Friday, April 19, 2024

A customer shops Friday at Stereo Jack’s Records, closing at 1686 Massachusetts Ave. after 40 years. (Photo: Tom Meek)

Stereo Jack’s Records closes Monday between Harvard and Porter squares after a 40-year tenure – an impressive existence selling just old-school vinyl in a biz that has shifted from records to tape to CDs and ultimately to digital, surviving Tower Records and a pandemic.

Since a reopening after the worst of Covid, owner Jack Woker said business has never been better – the draw for vintage vinyl is at a remarkable peak due to its audio quality, usefulness to DJs and collectibility – but the locale is making way for a recreational marijuana dispensary called Budega. Woker believes the cannabis shop will pay a significantly higher rent, as well as remodeling at 1686 Massachusetts Ave., Neighborhood 9, to bring a circa-1890 structure up to date.

Woker’s store has been at the current location 29 years, following 11 years just up the way toward Porter Square. A warning about the cannabis shop came in 2019, followed by a pandemic reprieve.

When he first got the news about Budega, Woker thought he would just close up and go home. Then he was approached by an employee, the percussionist Chris Anzelone, who proposed to buy the business and move it.

Stereo Jack’s Records owner Jack Woker. (Photo: Tom Meek)

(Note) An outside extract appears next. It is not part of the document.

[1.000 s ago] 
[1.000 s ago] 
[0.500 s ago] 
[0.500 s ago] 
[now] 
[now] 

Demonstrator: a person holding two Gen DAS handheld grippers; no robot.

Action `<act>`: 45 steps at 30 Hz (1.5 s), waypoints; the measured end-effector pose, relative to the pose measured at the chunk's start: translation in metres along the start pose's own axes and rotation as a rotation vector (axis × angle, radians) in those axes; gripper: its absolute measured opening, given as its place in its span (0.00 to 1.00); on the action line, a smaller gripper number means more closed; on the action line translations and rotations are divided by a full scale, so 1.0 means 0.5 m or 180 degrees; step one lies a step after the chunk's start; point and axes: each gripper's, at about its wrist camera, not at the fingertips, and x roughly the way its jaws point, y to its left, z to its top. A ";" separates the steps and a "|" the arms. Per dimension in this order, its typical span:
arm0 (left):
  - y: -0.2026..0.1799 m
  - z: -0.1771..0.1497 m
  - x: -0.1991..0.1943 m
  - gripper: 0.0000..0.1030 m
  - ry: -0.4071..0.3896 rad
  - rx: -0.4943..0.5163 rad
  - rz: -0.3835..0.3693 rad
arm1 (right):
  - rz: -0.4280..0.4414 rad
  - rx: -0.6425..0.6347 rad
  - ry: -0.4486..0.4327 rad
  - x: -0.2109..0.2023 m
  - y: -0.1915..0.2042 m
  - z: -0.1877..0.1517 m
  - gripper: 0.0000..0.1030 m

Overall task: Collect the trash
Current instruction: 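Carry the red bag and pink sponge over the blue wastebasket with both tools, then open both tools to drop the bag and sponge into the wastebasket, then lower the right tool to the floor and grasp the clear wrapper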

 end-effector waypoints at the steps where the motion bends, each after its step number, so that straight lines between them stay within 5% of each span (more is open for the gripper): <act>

“I was elated,” said Woker, who still plans to retire – but happily, as the store soldiers on.

After Jack’s closes Monday, workers will pack up the store and move to 736 Broadway in Ball Square, Somerville. The plan is to have the new store, which is roughly the same square footage, open as close to Sept. 1 as possible.

The storefront is due to host a Budega recreational cannabis shop. (Photo: Tom Meek)

Of the things he’ll miss most from running Jack’s, “it’s the people,” Woker said.

The feeling was mutual. “Jack’s store was always a wealth of the finest music on the planet,” said longtime area resident and frequent customer Matt Millstein, who now lives in Sudbury, “and also a haven for heated debate. On any given day at Jack’s you’d hear strong opinions on where to get lunch, Tarantino’s film catalog or general disdain for Rod Stewart’s solo career. The talk and clientele were always wide-ranging and fully captivating, just like the selection of music in the store.”

Stereo Jack’s Records themed jacket displays have entertained shoppers and passersby on Massachusetts Avenue for decades. (Photo: Tom Meek)

Jack’s kitschy-cool thematic window displays – in which front windows are covered with visually related record jackets – became an institution and a draw for amblers along the avenue. “I often photographed them and sent them to my musician son in Los Angeles,” said Michael Bogdanow of Linnaean Street, who once sold his vintage vinyl collection to Jack’s. “First you’re struck by the diversity of art concepts,” added George Emlen, music director at the Revels organization, “then you go try to imagine what the music sounds like, and finally you marvel at how these album covers reflect and represent a specific zeitgeist in our culture. It will be hard to replace this amazing tradition.”